Я попытался проникнуть в бурю чувств клиентки. В чем-то я даже был согласен с ней. Но сейчас моя профессиональная задача состояла не в подкреплении или опровержении ценностных симпатий или нормативов клиентки, а в том, чтобы за время, которого почти не оставалось, хотя бы тоненьким лучиком осветить отношения матери с дочерью. Не отстраняясь от темы (действительно болезненной) средств массовой информации, а, наоборот, как бы продолжая ее, я спросил:
— Кстати, скажите пожалуйста, на ваш взгляд, Татьяна много времени тратит на телевизор?
— На телевизор? — Зинаида Степановна взглянула на меня с таким выражением лица, будто я только что свалился с высокой башни, но при этом не только не ушибся и ничего не сломал, а еще и вопросы задаю.

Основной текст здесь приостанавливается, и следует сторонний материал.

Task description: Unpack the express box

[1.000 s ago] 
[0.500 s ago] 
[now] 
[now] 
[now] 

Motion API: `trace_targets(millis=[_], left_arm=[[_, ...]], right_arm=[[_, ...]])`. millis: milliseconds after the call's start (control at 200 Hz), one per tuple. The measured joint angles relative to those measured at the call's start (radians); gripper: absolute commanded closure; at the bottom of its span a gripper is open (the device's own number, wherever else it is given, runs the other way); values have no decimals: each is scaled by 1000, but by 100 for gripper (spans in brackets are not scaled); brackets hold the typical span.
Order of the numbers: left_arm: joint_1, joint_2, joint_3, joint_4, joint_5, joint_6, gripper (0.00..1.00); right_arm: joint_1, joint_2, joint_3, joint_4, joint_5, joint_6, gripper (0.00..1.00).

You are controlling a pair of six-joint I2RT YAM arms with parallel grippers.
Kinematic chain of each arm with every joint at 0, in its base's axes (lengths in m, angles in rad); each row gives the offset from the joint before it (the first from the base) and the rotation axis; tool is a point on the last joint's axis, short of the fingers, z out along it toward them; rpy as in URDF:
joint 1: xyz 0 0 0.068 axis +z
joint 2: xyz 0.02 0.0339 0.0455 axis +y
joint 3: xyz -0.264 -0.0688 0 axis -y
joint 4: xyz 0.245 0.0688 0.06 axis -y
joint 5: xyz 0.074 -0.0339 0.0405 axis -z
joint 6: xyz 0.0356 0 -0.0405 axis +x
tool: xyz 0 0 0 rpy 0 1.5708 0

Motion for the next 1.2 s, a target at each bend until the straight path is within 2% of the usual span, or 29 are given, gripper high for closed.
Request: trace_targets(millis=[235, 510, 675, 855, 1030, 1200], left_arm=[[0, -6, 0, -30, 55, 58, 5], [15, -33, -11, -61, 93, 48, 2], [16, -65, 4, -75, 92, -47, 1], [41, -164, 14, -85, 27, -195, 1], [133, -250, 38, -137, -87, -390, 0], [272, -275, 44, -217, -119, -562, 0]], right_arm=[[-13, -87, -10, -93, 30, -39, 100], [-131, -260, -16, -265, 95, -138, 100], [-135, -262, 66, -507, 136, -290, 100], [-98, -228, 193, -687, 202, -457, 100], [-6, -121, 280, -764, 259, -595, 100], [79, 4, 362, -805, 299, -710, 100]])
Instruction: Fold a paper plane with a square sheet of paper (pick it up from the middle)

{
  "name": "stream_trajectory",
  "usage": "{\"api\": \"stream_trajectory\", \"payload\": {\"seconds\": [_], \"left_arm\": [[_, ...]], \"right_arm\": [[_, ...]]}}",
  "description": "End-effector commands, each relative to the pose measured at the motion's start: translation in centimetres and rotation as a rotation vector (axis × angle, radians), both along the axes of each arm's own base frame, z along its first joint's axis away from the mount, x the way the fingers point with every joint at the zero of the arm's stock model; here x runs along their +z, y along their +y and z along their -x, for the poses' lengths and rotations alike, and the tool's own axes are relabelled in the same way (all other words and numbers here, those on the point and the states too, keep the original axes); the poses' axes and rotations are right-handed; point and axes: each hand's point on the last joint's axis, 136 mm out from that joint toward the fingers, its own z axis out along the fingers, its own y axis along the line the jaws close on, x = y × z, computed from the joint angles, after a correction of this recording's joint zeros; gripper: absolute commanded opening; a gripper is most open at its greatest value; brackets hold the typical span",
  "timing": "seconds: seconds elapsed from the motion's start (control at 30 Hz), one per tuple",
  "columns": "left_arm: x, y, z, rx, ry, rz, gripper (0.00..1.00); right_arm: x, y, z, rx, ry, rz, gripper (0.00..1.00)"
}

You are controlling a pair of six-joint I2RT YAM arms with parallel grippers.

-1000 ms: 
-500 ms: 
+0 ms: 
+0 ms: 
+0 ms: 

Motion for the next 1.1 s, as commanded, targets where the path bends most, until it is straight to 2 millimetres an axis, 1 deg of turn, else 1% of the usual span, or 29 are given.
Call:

— Да разве они теперь телевизор смотрят? Они же закроются где-то и видики без конца крутят. Такое, что…
— Правильно ли я вас понял, что Татьяна редко бывает дома? — уточнил я.
Женщина снова посмотрела на меня с неприкрытым интересом. По ее глазам уже было видно, что все психологи — немножко того… и надо поскорее распрощаться, не то и самой можно повредиться в уме.
— Да с чего бы это мне к психологам ходить, если бы мой ребенок дома сидел! Да она родной матери не всегда и «здрасьте» скажет. А вы вопрос задаете…
Настало время прощаться. Картина прояснялась довольно отчетливо. Не хватало разве что небольшого штришка. Собственно говоря, далеко не всегда подробности важны, но в этой ситуации мне показался такой штрих необходимым.
— Зинаида Степановна, создается впечатление, что вы в самом деле теряете дочь, — я посмотрел на нее.
Суровое лицо. Уверенность и решительность. Отчуждение и непреклонность. Молчание.